EXCERPTED DATA ::
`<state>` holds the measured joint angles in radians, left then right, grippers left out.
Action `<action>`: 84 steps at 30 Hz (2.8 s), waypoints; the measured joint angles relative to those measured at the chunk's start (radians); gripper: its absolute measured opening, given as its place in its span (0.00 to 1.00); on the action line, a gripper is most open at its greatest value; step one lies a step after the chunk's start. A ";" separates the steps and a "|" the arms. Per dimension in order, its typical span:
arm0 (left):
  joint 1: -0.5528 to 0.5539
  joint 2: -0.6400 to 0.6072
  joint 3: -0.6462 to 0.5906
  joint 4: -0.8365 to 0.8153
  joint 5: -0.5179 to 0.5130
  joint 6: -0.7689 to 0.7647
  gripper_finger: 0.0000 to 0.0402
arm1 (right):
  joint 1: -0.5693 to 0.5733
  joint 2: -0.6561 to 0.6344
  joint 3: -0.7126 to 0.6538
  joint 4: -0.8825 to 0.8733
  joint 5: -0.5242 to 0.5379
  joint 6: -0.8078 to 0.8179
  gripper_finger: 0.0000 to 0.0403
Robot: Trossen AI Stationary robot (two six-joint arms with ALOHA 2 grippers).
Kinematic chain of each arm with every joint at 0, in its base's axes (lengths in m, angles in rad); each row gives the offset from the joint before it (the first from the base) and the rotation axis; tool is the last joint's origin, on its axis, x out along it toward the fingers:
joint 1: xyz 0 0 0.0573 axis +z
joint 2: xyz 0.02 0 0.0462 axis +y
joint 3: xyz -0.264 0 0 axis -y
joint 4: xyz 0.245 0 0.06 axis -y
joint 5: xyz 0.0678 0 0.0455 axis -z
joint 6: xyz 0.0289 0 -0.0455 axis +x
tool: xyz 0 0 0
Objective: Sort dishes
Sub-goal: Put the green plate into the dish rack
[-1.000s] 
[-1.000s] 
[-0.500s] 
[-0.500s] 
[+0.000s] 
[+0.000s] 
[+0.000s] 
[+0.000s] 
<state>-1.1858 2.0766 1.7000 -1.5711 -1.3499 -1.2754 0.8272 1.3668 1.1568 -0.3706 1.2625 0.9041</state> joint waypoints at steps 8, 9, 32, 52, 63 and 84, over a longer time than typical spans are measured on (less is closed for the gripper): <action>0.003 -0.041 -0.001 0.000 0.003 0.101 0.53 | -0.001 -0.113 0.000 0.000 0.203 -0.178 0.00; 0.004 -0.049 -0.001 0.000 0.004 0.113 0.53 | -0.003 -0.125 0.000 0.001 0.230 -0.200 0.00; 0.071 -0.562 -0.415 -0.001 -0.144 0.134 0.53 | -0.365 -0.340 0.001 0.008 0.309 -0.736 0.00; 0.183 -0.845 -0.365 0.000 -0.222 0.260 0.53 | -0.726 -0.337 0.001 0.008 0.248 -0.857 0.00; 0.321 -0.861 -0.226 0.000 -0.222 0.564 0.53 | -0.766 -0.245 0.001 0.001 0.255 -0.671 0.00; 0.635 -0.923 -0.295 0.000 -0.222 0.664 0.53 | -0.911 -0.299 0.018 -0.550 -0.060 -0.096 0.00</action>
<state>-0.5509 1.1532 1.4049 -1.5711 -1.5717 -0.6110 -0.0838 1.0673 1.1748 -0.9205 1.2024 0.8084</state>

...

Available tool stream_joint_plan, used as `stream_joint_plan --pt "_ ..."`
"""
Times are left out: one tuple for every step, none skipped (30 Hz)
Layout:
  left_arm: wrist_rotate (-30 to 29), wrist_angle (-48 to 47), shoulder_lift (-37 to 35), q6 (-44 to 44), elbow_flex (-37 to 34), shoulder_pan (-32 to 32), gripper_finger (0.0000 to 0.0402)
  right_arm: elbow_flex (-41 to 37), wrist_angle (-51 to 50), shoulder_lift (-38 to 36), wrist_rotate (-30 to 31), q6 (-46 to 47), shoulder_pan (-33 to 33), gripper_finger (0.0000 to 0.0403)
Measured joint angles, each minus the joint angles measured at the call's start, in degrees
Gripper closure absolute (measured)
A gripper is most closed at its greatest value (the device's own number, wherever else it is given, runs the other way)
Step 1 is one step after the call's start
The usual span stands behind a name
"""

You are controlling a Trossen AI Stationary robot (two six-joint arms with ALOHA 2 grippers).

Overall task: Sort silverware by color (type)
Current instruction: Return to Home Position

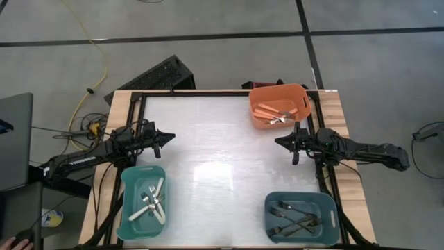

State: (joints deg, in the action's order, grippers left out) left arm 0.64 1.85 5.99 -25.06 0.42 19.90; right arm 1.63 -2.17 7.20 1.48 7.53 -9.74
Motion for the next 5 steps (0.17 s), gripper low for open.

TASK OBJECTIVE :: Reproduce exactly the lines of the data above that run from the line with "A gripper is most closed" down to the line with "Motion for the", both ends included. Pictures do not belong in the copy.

TASK ANSWER ::
A gripper is most closed at its greatest value (the device's own number, wherever else it is given, runs the other way)
Step 1 is one step after the call's start
The usual span stands behind a name
"""

You are controlling a Trossen AI Stationary robot (two six-joint arms with ALOHA 2 grippers).

Overall task: Sort silverware by color (type)
Current instruction: Return to Home Position


State: (joints deg, in the action's order, grippers left out) left arm 0.64 1.85 5.99 -25.06 0.42 19.90; right arm 1.63 -2.17 7.20 1.48 7.53 -9.74
Motion for the next 5 steps (0.17 s), gripper low for open.

The exercise requires no additional content.